Errno::ENOENT: No such file or directory @ rb_sysopen - ports/archives/v2.4.0
(Errno::ENOENT)
/mini_portile2-2.8.7/lib/mini_portile2/mini_portile.rb:496:in
`verify_file'
/mini_portile2-2.8.7/lib/mini_portile2/mini_portile.rb:133:in
`block in download'
/mini_portile2-2.8.7/lib/mini_portile2/mini_portile.rb:131:in
`each'
/mini_portile2-2.8.7/lib/mini_portile2/mini_portile.rb:131:in
`download'
/mini_portile2-2.8.7/lib/mini_portile2/mini_portile.rb:232:in
`cook'
/rdkafka-0.16.0/ext/Rakefile:38:in `block
in <top (required)>'
/rake-13.2.1/exe/rake:27:in `<main>'
Tasks: TOP => default
(See full trace by running task with --trace)
Detailed Explanation
The rdkafka gem used to rely on downloading librdkafka
from the Confluent GitHub repository during the installation process. As a huge proponent of immutable builds that do not depend on external resources, I planned to change this model for a long time. Several months ago, I created a GitHub issue to address this transition. However, the change was delayed due to other priorities within the karafka ecosystem. Unfortunately, this delay resulted in the recent outage.
# Just the relevant code here
recipe.files << {
:url => "https://codeload.github.com/edenhill/librdkafka/tar.gz/v#{Rdkafka::LIBRDKAFKA_VERSION}",
:sha256 => Rdkafka::LIBRDKAFKA_SOURCE_SHA256
}
recipe.configure_options = ["--host=#{recipe.host}"]
recipe.cook
This setup meant that during the bundle install
process, the required librdkafka
source was fetched and compiled on the fly, which inherently relied on the availability of the external GitHub repository.
Upon discovery, it took me 59 minutes to release the first patched version and approximately four hours to prepare fixes and backport them to all relevant versions of the rdkafka
gem, including older ones. Luckily, I was in front of my computer when the incident occurred, allowing me to quickly create and release needed fixes.
Future Steps
Going forward, all future releases will depend only on RubyGems, ensuring no reliance on external build sources like GitHub. I decided to ship the librdkafka
releases inside the gem itself, enhancing its reliability and stability of the ecosystem.

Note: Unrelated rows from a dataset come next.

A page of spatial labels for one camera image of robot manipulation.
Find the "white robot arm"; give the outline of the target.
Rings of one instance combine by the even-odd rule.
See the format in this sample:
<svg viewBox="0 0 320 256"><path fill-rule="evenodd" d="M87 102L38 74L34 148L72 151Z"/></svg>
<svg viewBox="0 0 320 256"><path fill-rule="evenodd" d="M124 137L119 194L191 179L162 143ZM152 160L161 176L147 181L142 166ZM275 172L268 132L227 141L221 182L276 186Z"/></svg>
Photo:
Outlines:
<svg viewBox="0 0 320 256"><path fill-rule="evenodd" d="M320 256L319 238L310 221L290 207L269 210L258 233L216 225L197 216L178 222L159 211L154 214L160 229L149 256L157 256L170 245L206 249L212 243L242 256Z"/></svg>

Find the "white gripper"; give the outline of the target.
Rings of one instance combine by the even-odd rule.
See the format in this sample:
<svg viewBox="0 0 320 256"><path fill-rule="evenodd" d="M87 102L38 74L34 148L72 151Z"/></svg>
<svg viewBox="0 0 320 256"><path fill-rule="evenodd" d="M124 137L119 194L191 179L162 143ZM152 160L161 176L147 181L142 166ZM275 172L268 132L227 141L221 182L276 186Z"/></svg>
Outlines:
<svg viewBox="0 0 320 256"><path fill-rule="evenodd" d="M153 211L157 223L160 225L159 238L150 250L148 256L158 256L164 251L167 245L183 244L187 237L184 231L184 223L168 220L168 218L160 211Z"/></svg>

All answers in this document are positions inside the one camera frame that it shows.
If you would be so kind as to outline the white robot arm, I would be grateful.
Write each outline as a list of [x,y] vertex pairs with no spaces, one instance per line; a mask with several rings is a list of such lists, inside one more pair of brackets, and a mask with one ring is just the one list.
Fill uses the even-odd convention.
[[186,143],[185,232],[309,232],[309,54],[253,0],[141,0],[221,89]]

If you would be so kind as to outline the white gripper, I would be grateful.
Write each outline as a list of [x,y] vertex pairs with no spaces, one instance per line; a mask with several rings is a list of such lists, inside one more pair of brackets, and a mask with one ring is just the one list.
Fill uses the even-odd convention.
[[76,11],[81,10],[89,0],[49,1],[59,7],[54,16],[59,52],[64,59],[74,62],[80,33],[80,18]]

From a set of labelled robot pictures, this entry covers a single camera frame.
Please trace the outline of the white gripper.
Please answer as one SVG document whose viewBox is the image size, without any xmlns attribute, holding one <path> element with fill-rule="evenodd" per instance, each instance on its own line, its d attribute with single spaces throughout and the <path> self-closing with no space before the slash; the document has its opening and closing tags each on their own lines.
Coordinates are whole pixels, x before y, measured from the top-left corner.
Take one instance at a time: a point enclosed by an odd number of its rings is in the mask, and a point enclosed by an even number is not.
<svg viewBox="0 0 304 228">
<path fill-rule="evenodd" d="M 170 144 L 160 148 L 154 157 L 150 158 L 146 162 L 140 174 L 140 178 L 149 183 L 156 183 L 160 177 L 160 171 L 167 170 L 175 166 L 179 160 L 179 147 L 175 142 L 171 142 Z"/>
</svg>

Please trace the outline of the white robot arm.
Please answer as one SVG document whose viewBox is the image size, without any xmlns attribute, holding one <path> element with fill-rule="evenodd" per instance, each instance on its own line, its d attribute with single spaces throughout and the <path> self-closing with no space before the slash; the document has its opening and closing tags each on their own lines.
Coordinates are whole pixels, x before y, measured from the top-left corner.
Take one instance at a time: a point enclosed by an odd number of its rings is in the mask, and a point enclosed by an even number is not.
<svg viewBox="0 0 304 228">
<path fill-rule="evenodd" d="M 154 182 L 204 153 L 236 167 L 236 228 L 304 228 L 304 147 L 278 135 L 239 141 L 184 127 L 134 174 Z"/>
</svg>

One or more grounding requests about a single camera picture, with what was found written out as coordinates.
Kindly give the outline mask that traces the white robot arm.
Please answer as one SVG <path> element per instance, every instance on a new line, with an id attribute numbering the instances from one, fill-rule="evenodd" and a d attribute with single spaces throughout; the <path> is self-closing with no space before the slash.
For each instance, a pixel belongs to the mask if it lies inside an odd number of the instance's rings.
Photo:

releases = File.expand_path(File.join(File.dirname(__FILE__), '../dist'))
recipe.files << {
:url => "file://#{releases}/librdkafka_#{Rdkafka::LIBRDKAFKA_VERSION}.tar.gz",
:sha256 => Rdkafka::LIBRDKAFKA_SOURCE_SHA256
}
recipe.configure_options = ["--host=#{recipe.host}"]
recipe.cook
Fragility of the OSS Supply Chain
This incident highlights our dependence on other OSS projects and repositories. It's essential to remember that mistakes can happen, and we must be prepared. This wasn't the first issue with GitHub downloads. In 2023, a change in GitHub's tar layout broke a lot of software, including ours, that relied on checksums for artifacts verification. To be honest, if we had migrated the building process of rdkafka
at that time, this article would not have to be written.
Here are my main takeaways from this incident:
- Design Flaws Can Amplify Issues: The incident highlighted how design flaws in dependency management can lead to significant disruptions.
- Dependency on External Repositories: Relying on external data sources during the build process can pose risks, mainly when unexpected changes occur.
- Importance of Immutable Builds: Adopting immutable builds without external resources can enhance reliability and stability.